__YOUR OBJECTIVE__:
Scan the data below for the string "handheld". Show every line where it turns up.
[INFORMATION SHOWN — start]
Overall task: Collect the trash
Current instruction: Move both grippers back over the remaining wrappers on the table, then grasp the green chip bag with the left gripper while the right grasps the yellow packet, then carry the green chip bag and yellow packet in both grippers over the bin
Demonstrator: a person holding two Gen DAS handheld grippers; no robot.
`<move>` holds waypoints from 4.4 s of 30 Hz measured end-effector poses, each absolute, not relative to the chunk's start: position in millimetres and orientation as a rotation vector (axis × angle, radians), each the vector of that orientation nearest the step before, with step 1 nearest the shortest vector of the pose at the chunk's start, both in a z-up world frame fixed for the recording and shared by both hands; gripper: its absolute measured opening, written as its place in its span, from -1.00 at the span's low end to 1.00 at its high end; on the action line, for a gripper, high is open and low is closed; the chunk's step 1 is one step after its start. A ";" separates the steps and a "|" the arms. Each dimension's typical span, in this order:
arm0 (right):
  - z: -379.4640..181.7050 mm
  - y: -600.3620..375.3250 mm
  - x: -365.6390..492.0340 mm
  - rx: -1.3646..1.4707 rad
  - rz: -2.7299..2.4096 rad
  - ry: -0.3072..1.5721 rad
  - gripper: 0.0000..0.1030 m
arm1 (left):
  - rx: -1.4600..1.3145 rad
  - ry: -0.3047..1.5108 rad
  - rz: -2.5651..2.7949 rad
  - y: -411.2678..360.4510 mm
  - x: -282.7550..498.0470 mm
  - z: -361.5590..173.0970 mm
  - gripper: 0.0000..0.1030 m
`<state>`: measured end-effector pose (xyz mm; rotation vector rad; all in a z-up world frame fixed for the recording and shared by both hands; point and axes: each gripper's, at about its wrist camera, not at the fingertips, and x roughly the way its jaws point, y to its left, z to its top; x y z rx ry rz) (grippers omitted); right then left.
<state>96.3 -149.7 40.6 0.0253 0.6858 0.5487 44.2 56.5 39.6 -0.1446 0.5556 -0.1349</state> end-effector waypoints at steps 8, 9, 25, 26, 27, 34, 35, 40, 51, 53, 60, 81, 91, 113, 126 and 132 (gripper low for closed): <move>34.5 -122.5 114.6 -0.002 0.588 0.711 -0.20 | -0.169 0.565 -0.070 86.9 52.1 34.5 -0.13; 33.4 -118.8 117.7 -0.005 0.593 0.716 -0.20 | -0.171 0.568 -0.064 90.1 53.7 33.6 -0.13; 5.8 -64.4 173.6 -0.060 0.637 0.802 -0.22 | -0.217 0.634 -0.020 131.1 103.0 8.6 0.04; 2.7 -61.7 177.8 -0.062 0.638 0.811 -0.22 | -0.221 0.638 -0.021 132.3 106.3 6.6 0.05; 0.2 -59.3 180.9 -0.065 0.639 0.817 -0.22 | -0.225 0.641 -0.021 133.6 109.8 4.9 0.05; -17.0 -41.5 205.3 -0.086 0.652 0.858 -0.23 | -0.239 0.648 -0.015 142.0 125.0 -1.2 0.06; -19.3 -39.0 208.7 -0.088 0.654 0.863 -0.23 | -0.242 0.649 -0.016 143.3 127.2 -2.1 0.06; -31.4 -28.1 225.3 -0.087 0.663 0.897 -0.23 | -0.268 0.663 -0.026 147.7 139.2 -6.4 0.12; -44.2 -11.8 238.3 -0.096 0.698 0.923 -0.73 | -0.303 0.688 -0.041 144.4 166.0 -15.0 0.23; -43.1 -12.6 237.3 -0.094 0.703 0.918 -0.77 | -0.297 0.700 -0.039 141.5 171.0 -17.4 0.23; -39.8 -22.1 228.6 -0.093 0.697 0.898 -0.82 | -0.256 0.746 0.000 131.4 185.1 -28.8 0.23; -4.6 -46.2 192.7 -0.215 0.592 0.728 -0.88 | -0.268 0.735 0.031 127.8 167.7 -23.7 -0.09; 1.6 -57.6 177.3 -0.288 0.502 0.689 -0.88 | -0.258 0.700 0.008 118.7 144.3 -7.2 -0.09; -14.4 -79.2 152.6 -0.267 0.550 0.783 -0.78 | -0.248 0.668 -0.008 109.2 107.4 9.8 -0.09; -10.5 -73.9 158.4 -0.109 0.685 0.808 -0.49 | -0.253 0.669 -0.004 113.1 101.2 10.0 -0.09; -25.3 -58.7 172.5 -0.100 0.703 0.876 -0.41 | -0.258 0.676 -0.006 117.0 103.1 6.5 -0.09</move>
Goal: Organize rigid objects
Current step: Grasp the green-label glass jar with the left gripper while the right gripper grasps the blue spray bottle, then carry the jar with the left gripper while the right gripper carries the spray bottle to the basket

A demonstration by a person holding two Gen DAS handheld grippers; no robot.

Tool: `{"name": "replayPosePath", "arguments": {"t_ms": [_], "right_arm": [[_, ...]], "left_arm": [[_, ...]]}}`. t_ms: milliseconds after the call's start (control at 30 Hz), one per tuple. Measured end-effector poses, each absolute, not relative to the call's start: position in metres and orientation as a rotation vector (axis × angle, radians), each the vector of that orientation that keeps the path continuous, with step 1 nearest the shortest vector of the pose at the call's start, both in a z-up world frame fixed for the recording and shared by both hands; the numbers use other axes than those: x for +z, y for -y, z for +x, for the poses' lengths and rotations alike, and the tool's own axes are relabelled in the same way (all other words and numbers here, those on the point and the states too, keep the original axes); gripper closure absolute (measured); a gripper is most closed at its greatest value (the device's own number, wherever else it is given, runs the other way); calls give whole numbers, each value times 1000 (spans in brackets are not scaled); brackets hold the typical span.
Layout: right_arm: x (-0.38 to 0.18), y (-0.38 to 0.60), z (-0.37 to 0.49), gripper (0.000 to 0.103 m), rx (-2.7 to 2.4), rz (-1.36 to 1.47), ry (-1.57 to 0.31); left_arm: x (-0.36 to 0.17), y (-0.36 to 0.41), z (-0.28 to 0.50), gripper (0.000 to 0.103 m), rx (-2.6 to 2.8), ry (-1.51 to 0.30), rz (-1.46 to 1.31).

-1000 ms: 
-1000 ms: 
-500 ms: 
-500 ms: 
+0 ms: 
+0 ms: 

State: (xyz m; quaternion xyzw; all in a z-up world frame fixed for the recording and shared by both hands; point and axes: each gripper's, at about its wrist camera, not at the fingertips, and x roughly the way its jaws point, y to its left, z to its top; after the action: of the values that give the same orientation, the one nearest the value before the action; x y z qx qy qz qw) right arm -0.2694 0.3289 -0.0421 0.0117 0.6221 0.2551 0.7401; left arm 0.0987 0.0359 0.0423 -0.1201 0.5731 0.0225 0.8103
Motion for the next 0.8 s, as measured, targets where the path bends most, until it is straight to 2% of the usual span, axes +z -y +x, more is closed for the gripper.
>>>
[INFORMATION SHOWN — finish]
__TASK SOLUTION__:
Demonstrator: a person holding two Gen DAS handheld grippers; no robot.
A demonstration by a person holding two Gen DAS handheld grippers; no robot.

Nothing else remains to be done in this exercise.